XML 2002 logo

Lattices and Documents: A Schema Language Independent Model of Types for XML and Information Interchange

Abstract

The continuing existence of multiple schema languages, the ongoing need to map from XML schemas to multiple data definition languages, as well as the appearance of XML programming models beyond SAX, DOM, and XSL, shows a requirement for a general model of document type that, while mathematically rigorous, stands above any particular schema language and is able to incorporate them all without prejudice. This paper proposes a lattice model to accomplish just that. This is a lattice over the powerset of all possible documents, ordered by inclusion and through a special operation called “thinning”. The lattice therefore contains the extension of every possible document type defined by any possible schema language or type system, whether currently used or yet to be invented, as well as types that are demonstrably undefinable. (Any particular type in any XML schema language describes a set of documents.

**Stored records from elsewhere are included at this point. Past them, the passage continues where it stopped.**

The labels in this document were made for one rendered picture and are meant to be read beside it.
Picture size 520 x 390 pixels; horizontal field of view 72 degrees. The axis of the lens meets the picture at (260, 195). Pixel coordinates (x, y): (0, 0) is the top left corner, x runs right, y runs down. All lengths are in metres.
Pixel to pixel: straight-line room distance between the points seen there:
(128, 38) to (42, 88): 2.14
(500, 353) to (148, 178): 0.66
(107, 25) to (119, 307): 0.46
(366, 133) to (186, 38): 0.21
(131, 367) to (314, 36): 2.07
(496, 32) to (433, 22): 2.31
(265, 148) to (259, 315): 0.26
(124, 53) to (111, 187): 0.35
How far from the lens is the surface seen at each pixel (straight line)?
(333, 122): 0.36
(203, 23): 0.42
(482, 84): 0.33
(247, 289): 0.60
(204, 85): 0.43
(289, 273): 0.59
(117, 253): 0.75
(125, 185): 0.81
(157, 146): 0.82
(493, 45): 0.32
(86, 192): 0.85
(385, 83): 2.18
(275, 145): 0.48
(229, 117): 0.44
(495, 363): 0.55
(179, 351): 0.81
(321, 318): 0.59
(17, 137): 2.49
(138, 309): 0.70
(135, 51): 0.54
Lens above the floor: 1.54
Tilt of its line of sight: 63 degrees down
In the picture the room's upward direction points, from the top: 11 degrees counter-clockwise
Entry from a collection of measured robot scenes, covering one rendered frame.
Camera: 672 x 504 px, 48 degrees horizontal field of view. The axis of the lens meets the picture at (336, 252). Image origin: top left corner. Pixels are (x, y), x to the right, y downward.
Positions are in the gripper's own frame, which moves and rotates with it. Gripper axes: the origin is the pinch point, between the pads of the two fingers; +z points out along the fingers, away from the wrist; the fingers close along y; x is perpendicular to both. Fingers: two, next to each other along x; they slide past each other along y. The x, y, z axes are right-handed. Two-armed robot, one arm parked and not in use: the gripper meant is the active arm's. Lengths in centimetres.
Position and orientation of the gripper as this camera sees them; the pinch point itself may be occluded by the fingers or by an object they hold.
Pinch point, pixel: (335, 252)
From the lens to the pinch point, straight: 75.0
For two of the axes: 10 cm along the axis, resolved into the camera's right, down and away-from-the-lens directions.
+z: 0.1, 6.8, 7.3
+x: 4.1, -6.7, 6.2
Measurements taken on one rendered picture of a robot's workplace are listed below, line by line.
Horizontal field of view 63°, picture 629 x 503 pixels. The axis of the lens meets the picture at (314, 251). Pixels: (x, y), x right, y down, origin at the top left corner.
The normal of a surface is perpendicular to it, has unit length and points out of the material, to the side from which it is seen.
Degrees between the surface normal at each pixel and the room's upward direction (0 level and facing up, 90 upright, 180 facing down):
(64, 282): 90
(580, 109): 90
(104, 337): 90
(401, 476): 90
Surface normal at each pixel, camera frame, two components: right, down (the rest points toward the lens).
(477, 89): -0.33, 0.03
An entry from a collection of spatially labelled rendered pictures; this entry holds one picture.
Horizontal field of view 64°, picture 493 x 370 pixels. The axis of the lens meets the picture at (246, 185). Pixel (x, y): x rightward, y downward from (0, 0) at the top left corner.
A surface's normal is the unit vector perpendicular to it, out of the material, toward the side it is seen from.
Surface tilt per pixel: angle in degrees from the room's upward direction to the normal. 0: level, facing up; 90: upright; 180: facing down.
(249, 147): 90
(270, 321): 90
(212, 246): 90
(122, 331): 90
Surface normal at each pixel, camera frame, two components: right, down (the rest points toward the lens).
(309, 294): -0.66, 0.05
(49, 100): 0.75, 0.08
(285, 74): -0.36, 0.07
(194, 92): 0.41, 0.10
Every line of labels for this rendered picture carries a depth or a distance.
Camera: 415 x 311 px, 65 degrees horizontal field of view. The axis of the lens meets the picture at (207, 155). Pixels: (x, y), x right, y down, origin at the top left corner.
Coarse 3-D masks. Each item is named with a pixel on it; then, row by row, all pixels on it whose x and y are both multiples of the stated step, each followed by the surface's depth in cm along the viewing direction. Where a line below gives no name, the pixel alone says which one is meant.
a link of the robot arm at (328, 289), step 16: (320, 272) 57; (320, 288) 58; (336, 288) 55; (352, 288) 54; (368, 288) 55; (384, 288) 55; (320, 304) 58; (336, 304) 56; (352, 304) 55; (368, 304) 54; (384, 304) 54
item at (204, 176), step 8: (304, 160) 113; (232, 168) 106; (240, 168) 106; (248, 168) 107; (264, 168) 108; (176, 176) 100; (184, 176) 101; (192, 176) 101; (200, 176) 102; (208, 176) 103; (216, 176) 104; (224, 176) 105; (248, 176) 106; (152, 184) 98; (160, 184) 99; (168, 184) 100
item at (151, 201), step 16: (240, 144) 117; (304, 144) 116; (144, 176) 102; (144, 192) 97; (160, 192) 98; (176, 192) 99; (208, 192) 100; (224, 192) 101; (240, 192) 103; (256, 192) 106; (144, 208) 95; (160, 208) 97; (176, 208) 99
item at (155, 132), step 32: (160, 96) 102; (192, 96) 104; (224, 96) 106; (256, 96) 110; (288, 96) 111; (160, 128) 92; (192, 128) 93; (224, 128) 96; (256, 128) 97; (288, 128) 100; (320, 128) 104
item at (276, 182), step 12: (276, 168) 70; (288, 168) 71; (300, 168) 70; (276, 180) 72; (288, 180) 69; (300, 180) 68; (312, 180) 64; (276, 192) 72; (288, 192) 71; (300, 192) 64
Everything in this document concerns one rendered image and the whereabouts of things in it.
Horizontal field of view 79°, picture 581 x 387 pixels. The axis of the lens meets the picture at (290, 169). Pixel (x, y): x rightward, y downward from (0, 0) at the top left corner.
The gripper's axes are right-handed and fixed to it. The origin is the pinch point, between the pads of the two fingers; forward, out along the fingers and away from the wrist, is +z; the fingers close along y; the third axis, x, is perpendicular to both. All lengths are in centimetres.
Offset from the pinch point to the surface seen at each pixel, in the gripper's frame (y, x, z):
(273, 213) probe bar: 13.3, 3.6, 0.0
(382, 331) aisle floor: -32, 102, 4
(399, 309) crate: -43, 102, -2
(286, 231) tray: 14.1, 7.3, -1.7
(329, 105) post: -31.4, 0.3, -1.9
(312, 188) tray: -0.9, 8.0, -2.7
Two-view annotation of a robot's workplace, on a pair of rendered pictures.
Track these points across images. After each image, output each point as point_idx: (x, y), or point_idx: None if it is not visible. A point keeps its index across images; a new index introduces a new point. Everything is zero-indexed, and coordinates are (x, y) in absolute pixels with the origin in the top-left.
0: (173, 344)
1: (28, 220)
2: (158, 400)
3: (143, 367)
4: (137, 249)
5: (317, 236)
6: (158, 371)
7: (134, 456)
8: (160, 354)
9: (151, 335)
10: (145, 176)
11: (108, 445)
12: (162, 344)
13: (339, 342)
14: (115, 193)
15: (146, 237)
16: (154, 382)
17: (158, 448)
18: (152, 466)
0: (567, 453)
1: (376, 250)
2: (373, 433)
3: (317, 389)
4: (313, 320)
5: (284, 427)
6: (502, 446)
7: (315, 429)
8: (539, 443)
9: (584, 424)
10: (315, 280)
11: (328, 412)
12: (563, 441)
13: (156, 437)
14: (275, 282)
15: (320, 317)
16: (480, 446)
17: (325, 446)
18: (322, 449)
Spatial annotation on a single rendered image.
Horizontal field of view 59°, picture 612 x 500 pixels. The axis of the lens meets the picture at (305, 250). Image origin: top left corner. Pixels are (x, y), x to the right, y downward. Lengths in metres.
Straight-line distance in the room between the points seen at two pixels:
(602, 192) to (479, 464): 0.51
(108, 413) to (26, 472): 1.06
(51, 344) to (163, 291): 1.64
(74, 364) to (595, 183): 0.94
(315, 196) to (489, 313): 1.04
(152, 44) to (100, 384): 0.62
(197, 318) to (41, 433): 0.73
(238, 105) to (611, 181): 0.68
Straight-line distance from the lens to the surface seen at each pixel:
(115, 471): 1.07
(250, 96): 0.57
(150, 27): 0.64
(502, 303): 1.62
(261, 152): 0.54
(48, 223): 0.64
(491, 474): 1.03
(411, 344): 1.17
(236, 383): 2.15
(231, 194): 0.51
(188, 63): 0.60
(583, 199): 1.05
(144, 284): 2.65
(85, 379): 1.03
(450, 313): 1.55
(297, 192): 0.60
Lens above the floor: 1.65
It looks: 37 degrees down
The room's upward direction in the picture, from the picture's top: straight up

The description forms the intensional definition of the type. The (potentially infinite) set of documents forms the extensional definition.) For example, the set of XML documents of papers accepted to this conference has its place somewhere in the lattice, but it is unlikely there is a schema language capable of specifying them in advance of their selection. Different schema languages can find common ground in the lattice in that different type descriptions in these languages will identify the same set of documents. Operations on types (such as XML Schema’s restriction and extension) can be extended across schema languages to the extent they can be seen as operating on extensions rather than intensions. This paper will introduce the lattice and point out how such a construct can assist in the issues mentioned above.